When a column accepts more than one value, values are separated by semicolon (;) with a single space after each separator:

topo:Pompei; study:Saggio4/A2; func:Casa_del_Fauno/Room12

Trailing semicolons are tolerated. Quoting is not required — the separator is reserved.

Hierarchical paths

When a value is hierarchical, the levels are joined by forward slash (/), root first, with no surrounding spaces:

Pompei/Sector_4/Casa_del_Fauno/Room_12

Slashes inside a single level are not supported — use underscores or camel case to disambiguate.

Kind prefixes

When a column carries values that belong to multiple epistemic planes, each value is prefixed with a short kind tag and a colon. The Location concept uses this convention with three tags (topo:, study:, func:); the same pattern is reused by other concepts that need plane-discrimination on the same axis. See the relevant concept page for the tag vocabulary.

Primary value

When a column accepts multiple values and the formalism allows one of them to be primary (the typical case for membership relations rendered as yEd group folders in em-graph), the first value is treated as primary by default. Concept pages that override this default say so explicitly.

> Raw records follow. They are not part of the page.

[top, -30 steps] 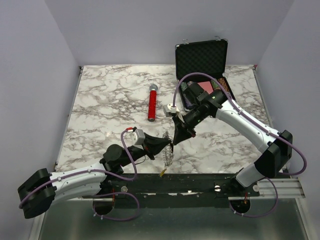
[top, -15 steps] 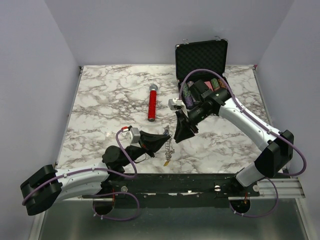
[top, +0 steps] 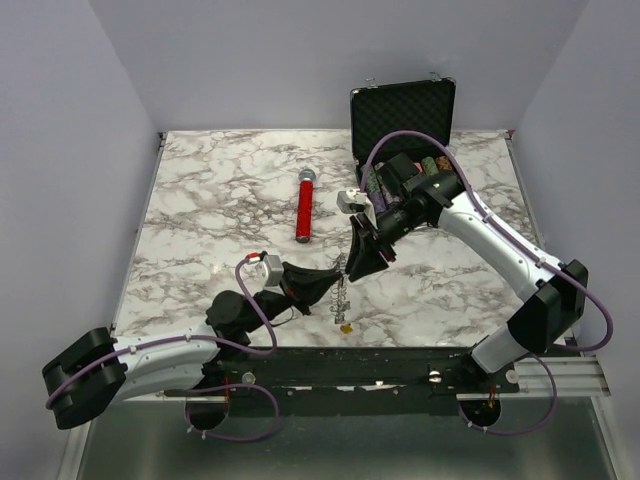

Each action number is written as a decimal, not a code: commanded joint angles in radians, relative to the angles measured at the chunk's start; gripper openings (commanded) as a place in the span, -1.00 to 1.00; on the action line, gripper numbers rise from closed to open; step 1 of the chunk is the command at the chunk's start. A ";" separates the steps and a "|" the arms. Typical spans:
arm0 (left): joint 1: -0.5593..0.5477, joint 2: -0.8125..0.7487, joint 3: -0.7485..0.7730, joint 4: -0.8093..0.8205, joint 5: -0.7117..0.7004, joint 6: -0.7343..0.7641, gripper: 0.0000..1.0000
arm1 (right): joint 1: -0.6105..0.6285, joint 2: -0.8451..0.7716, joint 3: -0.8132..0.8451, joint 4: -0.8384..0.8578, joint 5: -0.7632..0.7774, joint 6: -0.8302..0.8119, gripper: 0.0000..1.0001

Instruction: Put the keys on the keyring

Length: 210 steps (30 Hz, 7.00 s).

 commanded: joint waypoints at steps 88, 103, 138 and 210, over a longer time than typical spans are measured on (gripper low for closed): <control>0.014 -0.194 0.051 -0.348 0.087 0.004 0.07 | 0.011 0.010 -0.021 0.034 0.063 0.011 -1.00; 0.055 -0.288 0.383 -1.191 0.170 0.312 0.45 | 0.115 0.108 0.164 -0.189 0.382 -0.105 -0.99; 0.019 -0.030 0.422 -0.984 0.115 0.489 -0.54 | 0.190 0.165 0.260 -0.250 0.543 -0.059 -1.00; 0.005 -0.145 0.046 -0.180 -0.052 0.032 -1.00 | 0.043 0.025 0.059 0.096 0.146 0.221 -0.22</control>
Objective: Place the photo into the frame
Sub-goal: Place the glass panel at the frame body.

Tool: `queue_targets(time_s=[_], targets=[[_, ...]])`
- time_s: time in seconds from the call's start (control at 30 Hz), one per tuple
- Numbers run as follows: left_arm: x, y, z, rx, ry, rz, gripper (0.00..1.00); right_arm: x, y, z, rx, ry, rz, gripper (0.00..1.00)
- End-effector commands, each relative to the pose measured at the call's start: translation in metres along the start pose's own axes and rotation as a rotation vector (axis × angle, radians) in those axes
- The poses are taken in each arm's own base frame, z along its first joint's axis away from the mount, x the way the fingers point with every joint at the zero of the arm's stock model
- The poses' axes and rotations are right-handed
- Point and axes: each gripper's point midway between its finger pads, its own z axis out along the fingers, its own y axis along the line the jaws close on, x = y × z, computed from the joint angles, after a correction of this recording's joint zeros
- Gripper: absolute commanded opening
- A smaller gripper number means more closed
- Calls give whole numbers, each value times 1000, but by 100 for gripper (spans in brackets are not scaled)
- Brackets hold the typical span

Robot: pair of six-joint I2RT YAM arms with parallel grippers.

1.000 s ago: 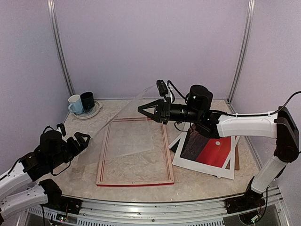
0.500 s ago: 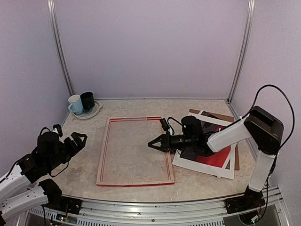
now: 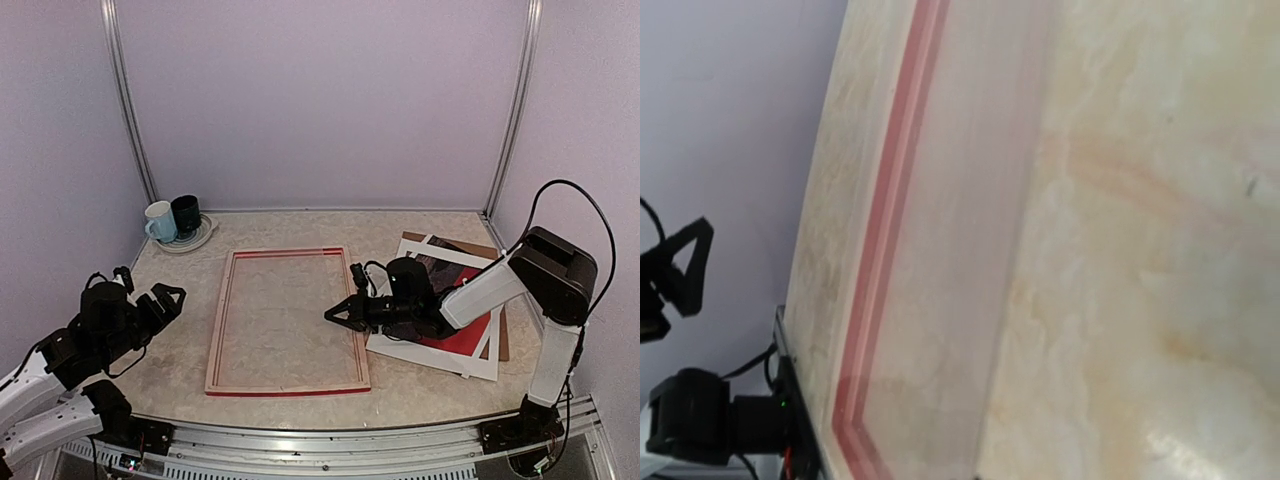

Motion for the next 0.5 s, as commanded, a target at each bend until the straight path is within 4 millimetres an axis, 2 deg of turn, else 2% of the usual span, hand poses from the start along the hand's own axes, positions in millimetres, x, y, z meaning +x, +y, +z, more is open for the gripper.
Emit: queue_targets(time_s=[0.0, 0.47], targets=[[7, 2, 2, 7, 19, -2, 99, -14, 6, 2, 7, -49, -24, 0], [13, 5, 4, 6, 36, -5, 99, -15, -9, 3, 67, -51, -7, 0]])
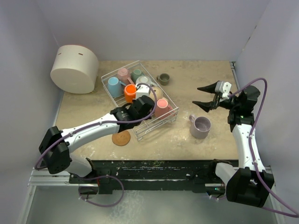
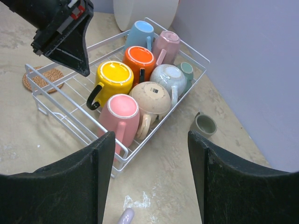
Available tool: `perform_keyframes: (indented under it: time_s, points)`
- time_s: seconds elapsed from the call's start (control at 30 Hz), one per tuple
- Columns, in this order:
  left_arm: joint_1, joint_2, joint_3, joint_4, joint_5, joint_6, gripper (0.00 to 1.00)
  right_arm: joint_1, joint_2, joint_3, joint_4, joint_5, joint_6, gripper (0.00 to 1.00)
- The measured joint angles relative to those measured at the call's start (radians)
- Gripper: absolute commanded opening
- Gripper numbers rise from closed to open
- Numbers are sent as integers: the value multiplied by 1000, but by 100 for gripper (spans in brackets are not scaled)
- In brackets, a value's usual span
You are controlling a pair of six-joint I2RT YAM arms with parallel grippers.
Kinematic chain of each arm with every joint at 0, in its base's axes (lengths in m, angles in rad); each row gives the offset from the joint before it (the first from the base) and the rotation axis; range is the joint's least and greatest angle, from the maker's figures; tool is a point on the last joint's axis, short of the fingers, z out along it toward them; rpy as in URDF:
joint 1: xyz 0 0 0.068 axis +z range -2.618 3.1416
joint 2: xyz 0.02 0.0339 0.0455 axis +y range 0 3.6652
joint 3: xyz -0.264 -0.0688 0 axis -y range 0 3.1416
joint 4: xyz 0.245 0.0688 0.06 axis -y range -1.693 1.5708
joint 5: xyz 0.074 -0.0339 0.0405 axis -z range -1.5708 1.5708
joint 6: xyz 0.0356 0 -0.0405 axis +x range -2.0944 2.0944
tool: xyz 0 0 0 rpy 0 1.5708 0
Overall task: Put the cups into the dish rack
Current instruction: Turn the cup upside down in the dish rack.
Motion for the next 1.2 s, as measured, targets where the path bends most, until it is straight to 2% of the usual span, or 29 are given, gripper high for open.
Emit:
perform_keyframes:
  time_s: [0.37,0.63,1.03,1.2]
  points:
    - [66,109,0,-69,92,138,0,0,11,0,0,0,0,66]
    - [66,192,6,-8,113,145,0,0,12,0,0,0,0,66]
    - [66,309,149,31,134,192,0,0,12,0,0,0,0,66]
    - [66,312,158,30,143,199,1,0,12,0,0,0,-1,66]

Concept-by-concept projection

Each concept formalised in this manual describes its own column contract on its dedicated page. The pages currently closed are:

Concept

Sheet · column(s)

Manual page

Location

Units · location_paths

Location

Activity

Units · activity_path

Activity Nodes Group

(more to come)

This list grows as concept pages migrate to the new template.

If you are looking for a column that does not appear above yet, the authoritative source is the column header in the workbook produced by s3dgraphy’s exporter; the concept-page contracts will catch up during the EM 1.5 / 1.6 documentation refactor.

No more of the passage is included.